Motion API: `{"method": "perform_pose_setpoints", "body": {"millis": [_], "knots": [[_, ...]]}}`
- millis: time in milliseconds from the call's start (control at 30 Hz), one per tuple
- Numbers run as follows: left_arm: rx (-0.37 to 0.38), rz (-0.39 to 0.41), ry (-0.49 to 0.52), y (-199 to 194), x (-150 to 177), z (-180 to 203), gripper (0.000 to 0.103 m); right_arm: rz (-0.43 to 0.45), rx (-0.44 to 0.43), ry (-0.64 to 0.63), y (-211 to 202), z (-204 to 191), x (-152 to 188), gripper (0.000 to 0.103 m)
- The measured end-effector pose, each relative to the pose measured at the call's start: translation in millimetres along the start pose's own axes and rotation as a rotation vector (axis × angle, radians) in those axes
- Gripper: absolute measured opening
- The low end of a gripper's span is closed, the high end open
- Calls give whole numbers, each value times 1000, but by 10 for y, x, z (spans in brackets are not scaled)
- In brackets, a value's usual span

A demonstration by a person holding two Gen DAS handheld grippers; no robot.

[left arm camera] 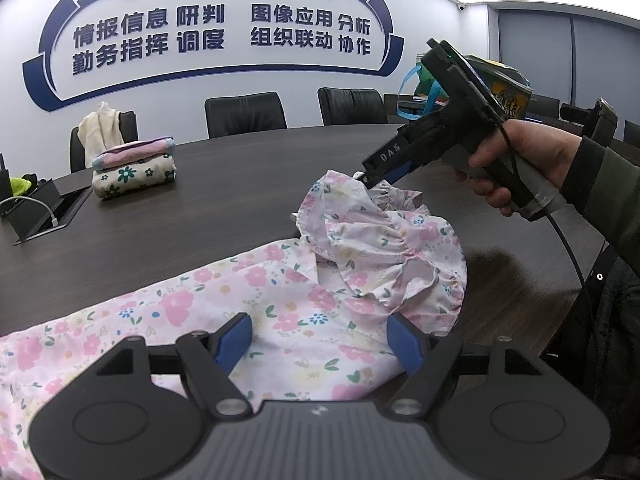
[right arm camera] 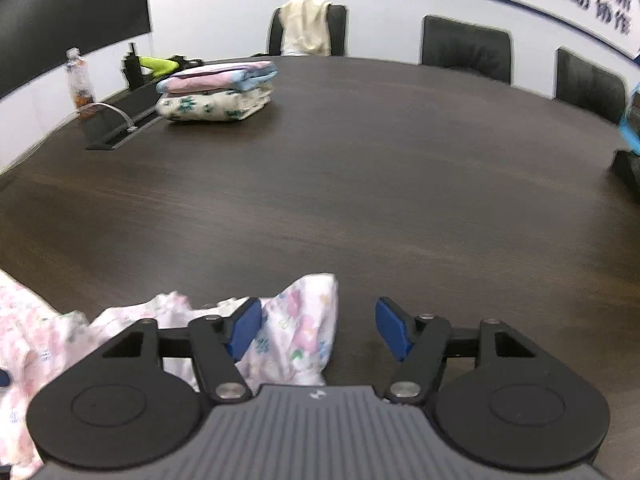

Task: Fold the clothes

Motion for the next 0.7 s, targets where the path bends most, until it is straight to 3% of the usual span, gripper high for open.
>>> {"method": "perform_pose_setpoints", "body": {"millis": [67, 100, 200, 333, 367, 467, 533, 700], "knots": [[-1, -1, 0, -1, 0, 0, 73, -10, -28, -1, -19, -36, 54, 6], [-1, -2, 0, -1, 1, 0, 73, -7, -34, 1, -59, -57, 61, 4], [-2, -4, -1, -5, 1, -2, 73, 79, -37, -39, -370, -179, 12, 4], [1, -2, -10, -14, 1, -15, 73, 343, -128, -236, -1199, -601, 43, 4], [3, -1, -13, -14, 1, -16, 73, 373, -164, -280, -1335, -700, 139, 4], [6, 2, -14, -14, -3, -17, 73, 402, -266, -397, -1637, -957, 494, 4], [7, 3, -16, -14, -6, -17, 73, 357, -290, -452, -1658, -1049, 721, 4], [6, 5, -23, -18, -8, -17, 73, 286, -312, -443, -1576, -1110, 915, 5]]}}
Point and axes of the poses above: each gripper's, at about its wrist camera, not at the fingertips, and y roughly the way its jaws point, z to its right, x to its underside, the point moved 10 cm from there along y, roughly the way its jaws point, and after that the axes turned 14 degrees about x, right-handed, at the moved point
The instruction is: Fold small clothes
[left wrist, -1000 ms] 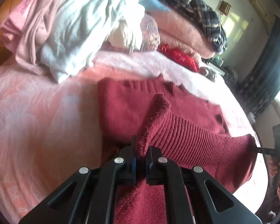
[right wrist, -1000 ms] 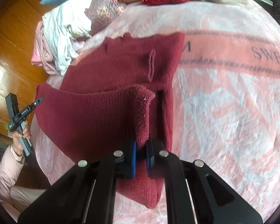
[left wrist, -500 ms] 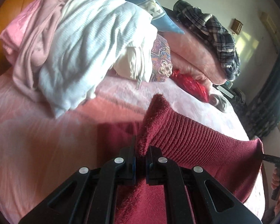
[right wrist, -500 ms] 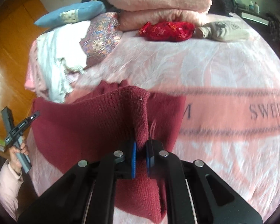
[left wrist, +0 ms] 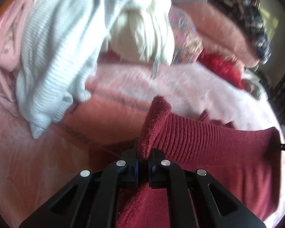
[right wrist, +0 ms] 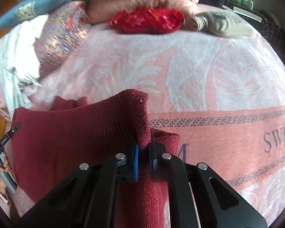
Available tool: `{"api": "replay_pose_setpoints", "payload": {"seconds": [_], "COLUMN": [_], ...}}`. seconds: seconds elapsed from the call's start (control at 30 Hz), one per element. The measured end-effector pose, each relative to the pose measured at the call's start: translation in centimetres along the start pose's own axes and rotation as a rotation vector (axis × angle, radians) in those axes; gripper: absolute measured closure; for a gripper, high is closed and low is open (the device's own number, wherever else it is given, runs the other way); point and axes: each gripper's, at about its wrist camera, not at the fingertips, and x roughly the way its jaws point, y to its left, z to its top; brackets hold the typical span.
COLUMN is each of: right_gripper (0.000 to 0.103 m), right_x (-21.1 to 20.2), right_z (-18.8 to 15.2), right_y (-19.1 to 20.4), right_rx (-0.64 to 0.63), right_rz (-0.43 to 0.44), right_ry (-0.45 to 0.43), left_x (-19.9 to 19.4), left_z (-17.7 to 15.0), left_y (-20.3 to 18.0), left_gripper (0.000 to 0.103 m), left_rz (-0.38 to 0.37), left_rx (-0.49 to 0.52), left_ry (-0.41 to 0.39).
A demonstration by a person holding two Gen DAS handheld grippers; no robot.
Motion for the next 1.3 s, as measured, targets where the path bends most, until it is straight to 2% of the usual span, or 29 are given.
{"api": "replay_pose_setpoints", "payload": {"seconds": [0.13, 0.37, 0.43, 0.47, 0.57, 0.6, 0.63, 0.67, 0.7, 0.8, 0.83, 0.93, 0.97, 1.07, 1.2, 1.27, 1.3], "right_gripper": [0.096, 0.091, 0.082, 0.082, 0.069, 0.067, 0.055, 0.047, 0.047, 0.048, 0.048, 0.048, 0.049, 0.051, 0.053, 0.071, 0.077], "right_x": [2.0, 3.2, 2.5, 1.5, -1.9, -3.3, -4.9, -6.3, -7.8, -9.9, -10.2, -9.8, -9.5, -8.4, -8.0, -6.9, -6.6], "right_z": [-0.2, -0.8, -0.8, -0.8, -1.2, -1.6, -2.4, -3.3, -4.7, -9.3, -11.7, -15.5, -16.7, -17.7, -16.9, -16.8, -17.0], "right_y": [-0.4, -1.1, -1.2, -1.3, -1.4, -1.5, -1.5, -1.4, -1.4, -1.9, -2.2, -3.0, -3.3, -3.9, -3.9, -3.9, -3.8], "right_rx": [0.009, 0.051, 0.066, 0.069, 0.040, 0.030, 0.004, -0.026, -0.051, -0.080, -0.086, -0.081, -0.069, -0.045, -0.036, -0.024, -0.023], "right_rz": [-0.001, -0.008, 0.001, 0.006, 0.004, 0.020, 0.045, 0.044, 0.043, 0.116, 0.130, 0.165, 0.194, 0.230, 0.244, 0.255, 0.265], "right_ry": [0.020, 0.036, 0.040, 0.041, 0.057, 0.061, 0.075, 0.079, 0.070, 0.125, 0.145, 0.186, 0.194, 0.222, 0.212, 0.238, 0.253], "left_x": [2.2, 3.1, 2.8, 2.2, -0.1, -1.7, -3.3, -4.6, -5.9, -9.3, -9.9, -10.5, -10.1, -9.9, -8.7, -8.2, -8.0], "left_z": [-0.9, -1.0, -0.8, -0.6, -0.1, -0.3, -0.7, -1.3, -1.9, -6.0, -7.4, -11.5, -12.5, -13.7, -14.0, -14.1, -14.2], "left_y": [0.4, 0.0, 0.1, 0.3, 1.0, 1.4, 1.7, 2.0, 2.4, 3.5, 3.9, 5.0, 4.9, 4.3, 3.3, 3.2, 3.2], "left_gripper": [0.096, 0.094, 0.089, 0.088, 0.076, 0.061, 0.048, 0.047, 0.046, 0.037, 0.037, 0.037, 0.039, 0.038, 0.038, 0.038, 0.039], "left_rz": [0.032, 0.066, 0.063, 0.052, 0.010, -0.019, -0.037, -0.047, -0.057, -0.079, -0.087, -0.138, -0.153, -0.207, -0.195, -0.184, -0.181], "left_rx": [0.001, 0.015, -0.004, -0.027, -0.063, -0.074, -0.080, -0.075, -0.065, -0.039, -0.043, -0.079, -0.076, -0.069, -0.046, -0.044, -0.044], "left_ry": [0.046, 0.074, 0.080, 0.086, 0.101, 0.102, 0.102, 0.106, 0.108, 0.123, 0.130, 0.158, 0.192, 0.190, 0.195, 0.196, 0.194]}}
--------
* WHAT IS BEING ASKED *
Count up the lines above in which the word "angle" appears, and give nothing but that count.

* COMPLETED EXERCISE *
2